Wes Brown - Exploit Writing Using Injectable Virtual Machines
Mosquito is a secure remote execution framework available via LGPL that combines high-grade cryptography and a small efficient virtual machine on both ends to ensure that intellectual property is protected. It also presents a dynamic environment on a target host that can be reprogrammed on the fly over a secure communications channel to fit the current situation.
The virtual machine was written from scratch for this purpose, with a built in cryptography library, and was optimized for size with an eye towards being able to inject it. The virtual machine's native programming environment is a Scheme-derived Lisp-family language, with an optimizing bytecode compiler. It is also cross-platform using ANSI C and GCC, currently running on OpenBSD, Darwin, Linux, and Win32. Compiled bytecode is portable between these platforms, much like Java except it fits within 150K on some platforms.
This talk will demonstrate the use of Mosquito to write exploits on the fly while the audience watches; the advantages and flexibility of using a virtual machine will be leveraged to implement a second stage puddle-hop exploit into another host.
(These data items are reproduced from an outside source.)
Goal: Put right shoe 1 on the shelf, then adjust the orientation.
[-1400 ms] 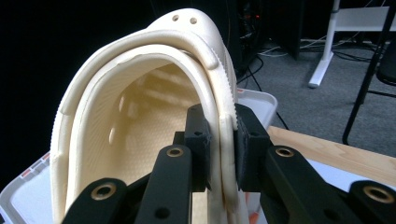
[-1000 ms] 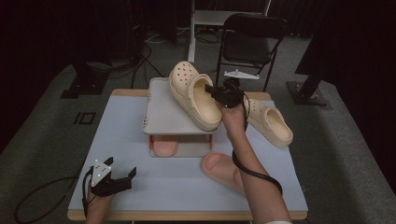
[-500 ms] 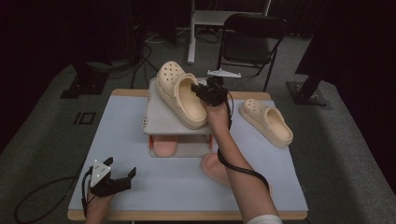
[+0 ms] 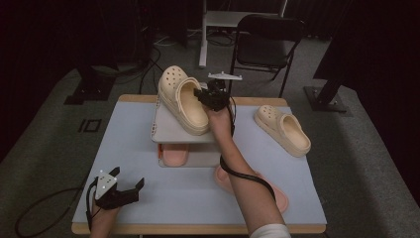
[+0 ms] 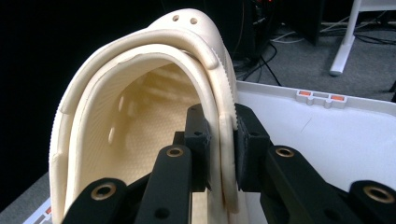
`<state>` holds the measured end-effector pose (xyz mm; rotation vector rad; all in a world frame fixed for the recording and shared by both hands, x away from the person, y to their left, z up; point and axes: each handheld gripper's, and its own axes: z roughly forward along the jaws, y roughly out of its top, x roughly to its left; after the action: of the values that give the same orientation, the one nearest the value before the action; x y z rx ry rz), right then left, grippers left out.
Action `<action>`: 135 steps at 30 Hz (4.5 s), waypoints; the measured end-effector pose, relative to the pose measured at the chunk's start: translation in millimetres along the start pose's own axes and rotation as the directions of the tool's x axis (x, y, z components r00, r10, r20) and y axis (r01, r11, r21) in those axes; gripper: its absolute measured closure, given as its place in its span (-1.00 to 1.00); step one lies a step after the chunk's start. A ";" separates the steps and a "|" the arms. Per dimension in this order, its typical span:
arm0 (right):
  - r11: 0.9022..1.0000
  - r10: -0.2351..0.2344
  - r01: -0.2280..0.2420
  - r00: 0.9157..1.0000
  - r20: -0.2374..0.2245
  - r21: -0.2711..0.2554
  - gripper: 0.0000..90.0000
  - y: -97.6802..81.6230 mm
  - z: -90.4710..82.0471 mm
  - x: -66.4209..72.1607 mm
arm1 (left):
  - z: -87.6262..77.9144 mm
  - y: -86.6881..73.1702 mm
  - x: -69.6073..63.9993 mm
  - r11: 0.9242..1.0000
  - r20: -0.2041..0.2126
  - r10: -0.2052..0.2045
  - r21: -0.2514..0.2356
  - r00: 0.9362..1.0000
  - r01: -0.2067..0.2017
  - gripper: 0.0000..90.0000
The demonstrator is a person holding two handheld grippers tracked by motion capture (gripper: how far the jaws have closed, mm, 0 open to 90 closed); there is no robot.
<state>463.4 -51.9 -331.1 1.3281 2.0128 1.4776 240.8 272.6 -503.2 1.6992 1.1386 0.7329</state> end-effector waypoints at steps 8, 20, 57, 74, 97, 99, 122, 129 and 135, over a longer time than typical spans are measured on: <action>1.000 0.008 -0.008 1.000 0.014 0.028 0.72 1.5 2.1 -0.5 | 0.2 0.3 -1.4 1.000 0.001 -0.001 -0.001 1.000 0.001 -0.96; 0.999 0.004 -0.004 1.000 -0.010 0.041 0.50 -2.2 1.4 -3.4 | 1.4 -0.3 -1.5 1.000 0.007 -0.006 0.002 1.000 0.006 -0.96; 0.975 -0.189 0.191 0.981 -0.033 0.112 1.00 -50.9 -57.7 -15.1 | 4.0 -1.2 -5.0 1.000 0.000 -0.005 0.012 1.000 0.005 -0.96; 0.982 -0.155 0.163 0.984 -0.088 0.096 1.00 -51.1 -52.0 -4.0 | 4.8 -0.6 -5.8 1.000 0.003 -0.004 0.009 1.000 0.004 -0.96; 0.978 -0.173 0.190 0.969 -0.174 0.084 1.00 -46.5 -34.6 31.1 | 4.6 0.0 -6.1 1.000 0.005 0.000 0.010 1.000 0.000 -0.96; 0.977 -0.182 0.198 0.969 -0.168 0.083 1.00 -45.9 -33.9 33.6 | 4.9 -0.1 -6.2 1.000 0.005 0.001 0.011 1.000 -0.001 -0.96; 0.976 -0.213 0.219 0.966 -0.146 0.021 -0.04 -48.1 -62.3 12.0 | 8.1 -0.4 -7.4 1.000 0.009 0.005 0.017 1.000 -0.005 -0.96; 0.979 -0.204 0.205 0.966 -0.161 -0.009 -0.14 -49.4 -83.0 3.0 | 7.8 -0.4 -6.9 1.000 0.007 0.001 0.017 1.000 -0.001 -0.96; 0.980 -0.197 0.197 0.967 -0.161 -0.019 -0.17 -54.5 -102.6 -9.2 | 8.3 -0.8 -6.3 1.000 0.006 0.007 0.020 1.000 -0.007 -0.96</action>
<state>369.8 -120.9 -337.9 0.9996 2.1704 1.5376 245.0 263.8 -507.0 1.7219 1.1406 0.7226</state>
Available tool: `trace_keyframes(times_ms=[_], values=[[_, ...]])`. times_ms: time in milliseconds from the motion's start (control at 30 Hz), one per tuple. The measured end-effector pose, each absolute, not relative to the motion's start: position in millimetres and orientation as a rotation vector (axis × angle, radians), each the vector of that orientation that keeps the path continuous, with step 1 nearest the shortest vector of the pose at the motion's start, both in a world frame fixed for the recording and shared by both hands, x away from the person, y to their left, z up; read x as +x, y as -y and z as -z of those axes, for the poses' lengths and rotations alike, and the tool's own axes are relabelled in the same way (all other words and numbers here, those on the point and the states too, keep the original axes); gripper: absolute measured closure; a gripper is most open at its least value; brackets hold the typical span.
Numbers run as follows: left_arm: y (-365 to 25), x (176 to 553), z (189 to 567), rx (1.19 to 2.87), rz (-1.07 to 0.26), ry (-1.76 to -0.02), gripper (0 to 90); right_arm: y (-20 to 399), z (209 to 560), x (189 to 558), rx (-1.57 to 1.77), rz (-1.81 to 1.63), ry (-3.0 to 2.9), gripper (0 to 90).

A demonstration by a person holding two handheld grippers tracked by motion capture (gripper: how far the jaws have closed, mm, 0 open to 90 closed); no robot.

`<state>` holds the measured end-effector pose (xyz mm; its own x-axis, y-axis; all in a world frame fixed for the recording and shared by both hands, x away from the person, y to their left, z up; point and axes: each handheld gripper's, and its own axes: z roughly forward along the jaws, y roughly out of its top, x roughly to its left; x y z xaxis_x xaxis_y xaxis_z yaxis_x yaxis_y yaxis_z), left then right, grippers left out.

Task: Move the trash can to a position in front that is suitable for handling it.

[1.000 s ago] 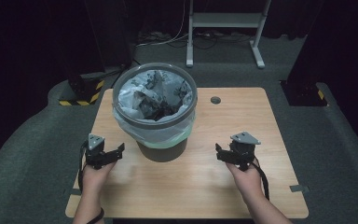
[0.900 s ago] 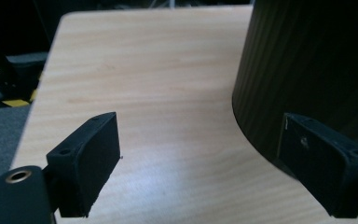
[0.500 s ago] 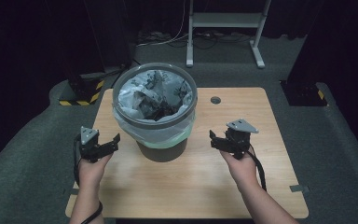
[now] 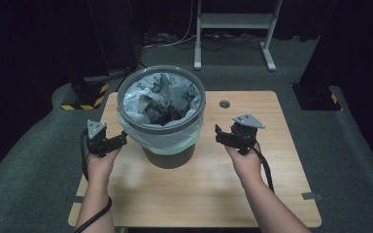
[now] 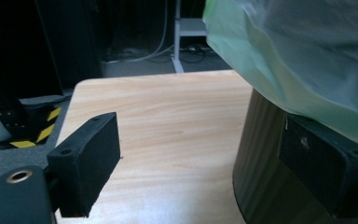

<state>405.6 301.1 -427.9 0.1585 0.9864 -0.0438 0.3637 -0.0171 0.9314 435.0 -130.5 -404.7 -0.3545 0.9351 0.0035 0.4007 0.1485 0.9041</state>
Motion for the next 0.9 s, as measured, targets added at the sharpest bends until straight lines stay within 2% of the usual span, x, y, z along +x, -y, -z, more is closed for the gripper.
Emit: trace_keyframes(times_ms=[233,333,633,800,900], values=[[-305.0,419.2,431.9,1.521,-0.913,-1.37,14.2,117.3,407.0,444.3,1.26,-1.151,-1.836,11.7],[-307.9,426.9,435.4,1.517,-0.857,-1.376,14.6,105.9,407.2,450.2,1.224,-1.144,-1.825,11.7],[-291.0,431.1,433.3,1.593,-0.915,-1.263,14.5,89.3,415.9,466.2,1.159,-1.163,-1.802,12.0],[-290.3,429.3,433.1,1.59,-0.917,-1.241,18.4,82.7,424.7,474.1,1.141,-1.187,-1.859,13.0],[-291.1,427.9,433.9,1.581,-0.883,-1.235,21.6,80.2,429.6,475.6,1.117,-1.172,-1.873,17.4]])
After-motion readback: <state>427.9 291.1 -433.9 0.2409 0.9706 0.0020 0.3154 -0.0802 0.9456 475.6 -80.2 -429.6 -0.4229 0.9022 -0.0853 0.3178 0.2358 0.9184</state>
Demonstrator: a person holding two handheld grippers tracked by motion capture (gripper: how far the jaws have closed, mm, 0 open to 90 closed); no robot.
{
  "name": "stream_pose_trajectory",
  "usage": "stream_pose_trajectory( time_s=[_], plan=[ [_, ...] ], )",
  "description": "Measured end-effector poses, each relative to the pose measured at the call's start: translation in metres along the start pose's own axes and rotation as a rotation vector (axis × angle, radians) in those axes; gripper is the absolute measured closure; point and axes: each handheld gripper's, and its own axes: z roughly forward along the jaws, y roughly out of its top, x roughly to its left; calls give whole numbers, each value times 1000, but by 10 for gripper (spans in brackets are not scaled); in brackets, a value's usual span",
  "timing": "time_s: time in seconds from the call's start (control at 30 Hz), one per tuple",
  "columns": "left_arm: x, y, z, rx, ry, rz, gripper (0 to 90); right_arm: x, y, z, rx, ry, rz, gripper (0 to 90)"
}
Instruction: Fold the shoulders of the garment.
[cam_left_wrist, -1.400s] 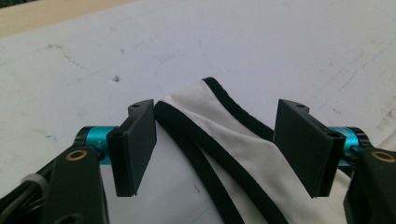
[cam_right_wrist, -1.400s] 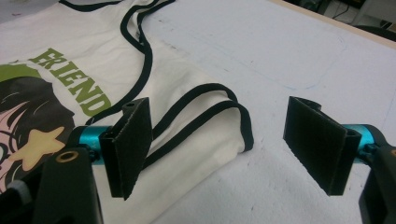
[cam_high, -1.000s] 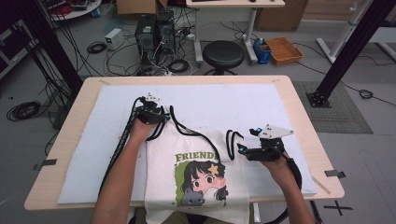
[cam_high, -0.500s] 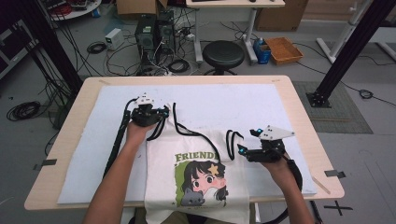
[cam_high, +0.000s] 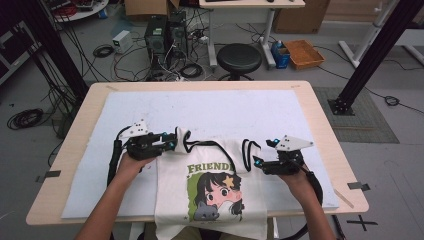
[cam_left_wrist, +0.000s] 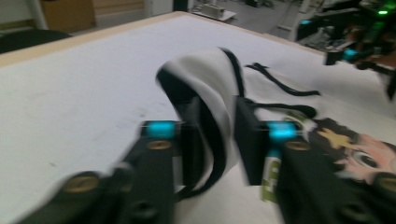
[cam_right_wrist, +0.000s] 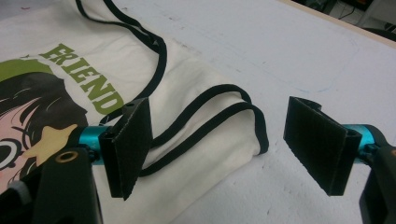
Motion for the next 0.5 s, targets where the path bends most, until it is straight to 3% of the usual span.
stream_pose_trajectory(
  time_s=[0.03,0.13,0.27,0.37,0.47,0.5],
  plan=[
    [-3,-1,-3,-4,6,4,448,1,0,1,4,-1,-1,235],
    [-11,-5,-8,-42,35,-1,389,2,1,3,9,2,-2,235],
    [-19,-7,-8,5,24,21,376,5,3,5,13,9,-15,240],
    [-29,-12,-3,77,8,50,376,7,4,7,23,24,-29,280],
    [-41,-20,4,162,-31,105,380,11,4,12,71,115,-62,439],
    [-45,-21,7,198,-43,131,380,11,4,12,71,115,-62,439]
  ],
)
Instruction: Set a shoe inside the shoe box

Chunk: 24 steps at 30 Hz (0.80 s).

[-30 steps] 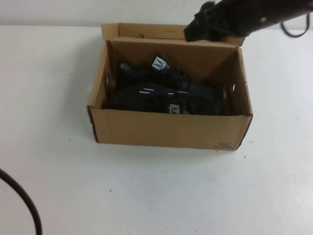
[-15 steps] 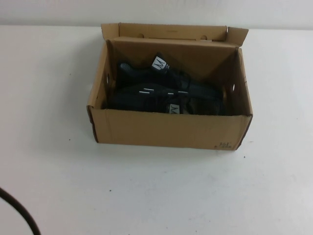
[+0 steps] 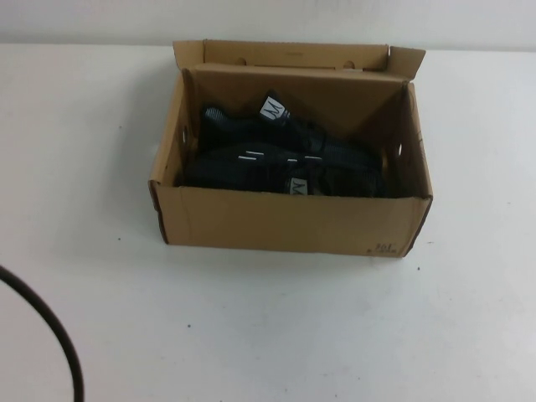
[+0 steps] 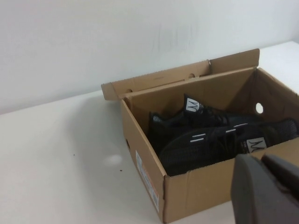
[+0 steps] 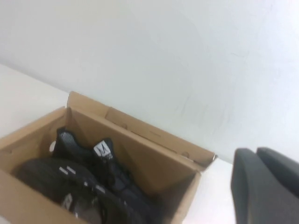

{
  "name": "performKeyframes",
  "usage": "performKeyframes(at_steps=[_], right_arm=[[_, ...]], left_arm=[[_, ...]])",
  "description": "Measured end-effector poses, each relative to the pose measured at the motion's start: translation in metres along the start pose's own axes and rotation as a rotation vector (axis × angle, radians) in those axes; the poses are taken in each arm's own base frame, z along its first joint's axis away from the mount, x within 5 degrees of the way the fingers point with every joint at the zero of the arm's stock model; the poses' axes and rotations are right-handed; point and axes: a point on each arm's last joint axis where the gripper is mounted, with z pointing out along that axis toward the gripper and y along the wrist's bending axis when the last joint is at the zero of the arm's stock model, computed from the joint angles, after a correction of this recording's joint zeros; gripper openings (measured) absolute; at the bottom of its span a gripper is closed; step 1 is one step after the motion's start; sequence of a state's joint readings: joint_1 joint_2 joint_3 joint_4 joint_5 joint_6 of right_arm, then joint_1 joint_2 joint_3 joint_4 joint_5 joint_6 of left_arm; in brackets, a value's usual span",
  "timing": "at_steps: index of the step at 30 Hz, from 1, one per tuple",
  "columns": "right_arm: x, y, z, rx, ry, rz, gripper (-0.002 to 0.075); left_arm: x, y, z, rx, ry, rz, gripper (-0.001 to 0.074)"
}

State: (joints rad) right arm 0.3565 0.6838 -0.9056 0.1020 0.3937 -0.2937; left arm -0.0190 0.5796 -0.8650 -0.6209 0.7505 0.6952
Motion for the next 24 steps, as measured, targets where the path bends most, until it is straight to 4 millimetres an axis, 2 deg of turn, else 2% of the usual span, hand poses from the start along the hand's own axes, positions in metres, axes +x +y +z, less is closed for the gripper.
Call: performKeyframes(at_steps=[3,6,10,15,24], right_arm=[[0.024,0.004,-0.016,0.008,-0.015,-0.001,-0.0015],[0.051,0.008,-0.023,0.006,0.012,-0.002,-0.0015],[0.084,0.013,-0.023,0.001,0.081,0.064,-0.0015],[0.116,0.017,-0.016,0.006,0.156,0.151,-0.0015],[0.118,0.017,-0.015,0.011,0.148,0.16,-0.0015]], left_arm=[[0.001,0.001,0.003,0.002,0.011,-0.006,-0.0001],[0.001,0.002,0.004,0.002,0.013,-0.006,-0.0001],[0.001,0.002,0.004,0.003,0.014,-0.008,-0.0001],[0.001,0.001,0.004,0.004,0.013,-0.023,-0.0001],[0.001,0.001,0.004,0.004,0.013,-0.043,-0.0001]])
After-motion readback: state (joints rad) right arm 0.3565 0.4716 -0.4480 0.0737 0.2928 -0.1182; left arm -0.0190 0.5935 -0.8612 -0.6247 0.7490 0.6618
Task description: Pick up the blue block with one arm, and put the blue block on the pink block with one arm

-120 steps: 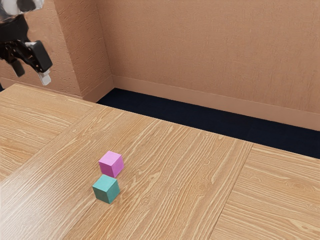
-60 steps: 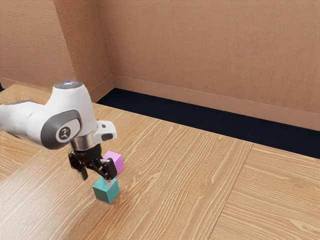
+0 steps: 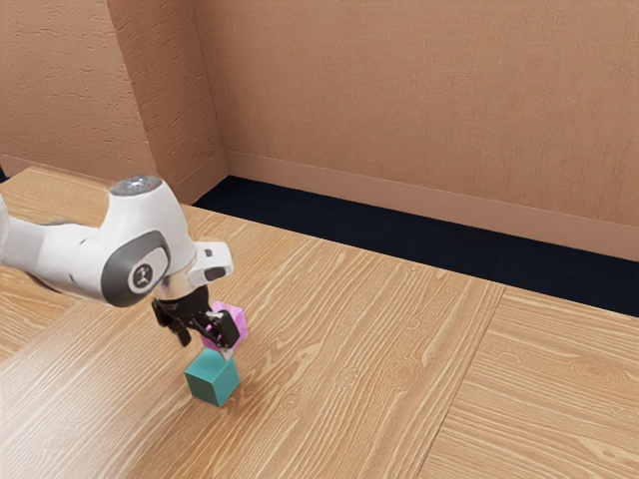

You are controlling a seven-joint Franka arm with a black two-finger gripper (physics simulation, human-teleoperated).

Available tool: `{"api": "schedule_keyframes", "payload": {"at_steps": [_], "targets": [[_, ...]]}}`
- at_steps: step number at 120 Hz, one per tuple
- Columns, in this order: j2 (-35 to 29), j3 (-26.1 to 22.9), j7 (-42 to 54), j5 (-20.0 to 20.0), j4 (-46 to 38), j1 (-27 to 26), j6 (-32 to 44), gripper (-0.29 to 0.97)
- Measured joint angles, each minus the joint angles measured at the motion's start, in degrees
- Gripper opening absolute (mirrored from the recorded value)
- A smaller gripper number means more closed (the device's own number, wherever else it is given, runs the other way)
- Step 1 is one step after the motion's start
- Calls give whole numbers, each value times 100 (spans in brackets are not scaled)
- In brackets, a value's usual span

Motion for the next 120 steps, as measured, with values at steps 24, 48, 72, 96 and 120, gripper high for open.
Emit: {"api": "schedule_keyframes", "payload": {"at_steps": [24,48,72,96,120], "targets": [[195,1,146,-398,20,-4,116,67],[358,34,-5,-491,57,-40,144,68],[417,45,-149,-240,123,-30,31,68],[448,44,-221,243,160,9,-93,68],[592,37,-235,349,167,60,-125,68]]}}
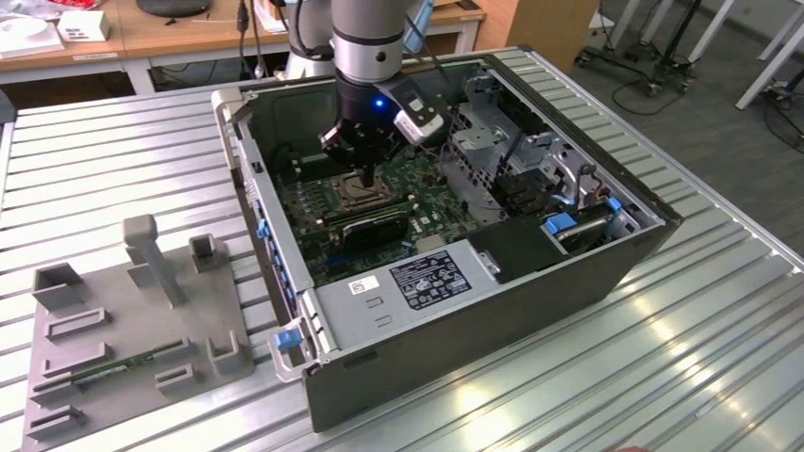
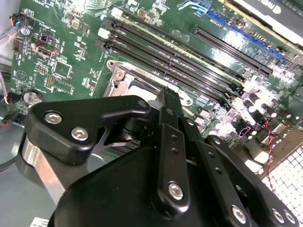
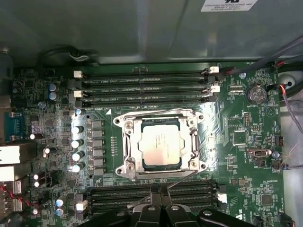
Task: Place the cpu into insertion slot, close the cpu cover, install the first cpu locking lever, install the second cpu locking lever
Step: 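Install the second cpu locking lever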
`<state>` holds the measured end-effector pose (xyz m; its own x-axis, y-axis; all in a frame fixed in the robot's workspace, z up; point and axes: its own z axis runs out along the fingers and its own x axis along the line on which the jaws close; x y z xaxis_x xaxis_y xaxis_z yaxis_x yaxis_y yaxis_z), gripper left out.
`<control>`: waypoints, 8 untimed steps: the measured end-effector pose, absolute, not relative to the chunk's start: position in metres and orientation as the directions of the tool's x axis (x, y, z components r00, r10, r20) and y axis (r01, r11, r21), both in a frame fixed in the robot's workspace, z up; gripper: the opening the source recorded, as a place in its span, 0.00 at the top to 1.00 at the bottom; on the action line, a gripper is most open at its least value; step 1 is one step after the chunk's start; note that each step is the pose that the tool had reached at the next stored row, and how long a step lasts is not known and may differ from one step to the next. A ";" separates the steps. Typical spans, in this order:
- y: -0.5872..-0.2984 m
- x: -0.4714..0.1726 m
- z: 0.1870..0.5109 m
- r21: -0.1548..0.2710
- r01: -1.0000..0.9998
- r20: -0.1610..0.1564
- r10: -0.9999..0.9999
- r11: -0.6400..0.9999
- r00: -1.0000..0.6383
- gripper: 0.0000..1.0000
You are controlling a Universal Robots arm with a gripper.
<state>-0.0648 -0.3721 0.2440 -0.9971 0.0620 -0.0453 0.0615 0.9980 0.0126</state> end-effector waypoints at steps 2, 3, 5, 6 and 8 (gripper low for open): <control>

The cross-platform advantages of writing exploits in a portable virtual machine will also be demonstrated. There will be some discussion of Mosquito itself to give context and understanding.
Wes Brown is a long-time network security practitioner who specializes in code reviews, web application assessments, penetration testing, and tools development.
Prior to joining Accuvant as a senior security consultant, Wes worked for Internet Security System's X-Force Consulting team. He conducted hundreds of penetration tests and web application assessments for ISS clients ranging from the smallest to Fortune 500 companies. He was also responsible for many of the in-house tools that helped the external assessment consulting practice succeed. He also can be frequently seen at industry conferences, having spoken at Defcon in the past.
In founding Ephemeral Security, Wes hopes to advance the state of the art in network security by doing innovative and original research work. When not conducting consulting work, he has spent the last year and half on the Mosquito Environment along with other members of his company.
Currently, he is hard at work as one of Accuvant?s lead consultants which gives him an opportunity to test the tools and environments that is developed as part of Ephemeral Security?s research efforts. He does the majority of the automation and tools that streamlines the assessment practice?s engagements, increasing quality while reducing turnaround time. Of course, Wes also does conventional consulting with a keen focus on code reviews and application assessments.
The Dark Tangent acknowledges those who made Defcon 14 possible, contest winners and the techniques that were used to win. As well as plans and a Q&A for next year at the Riviera.
August 4-6, 2006 at the Riviera Hotel and Casino.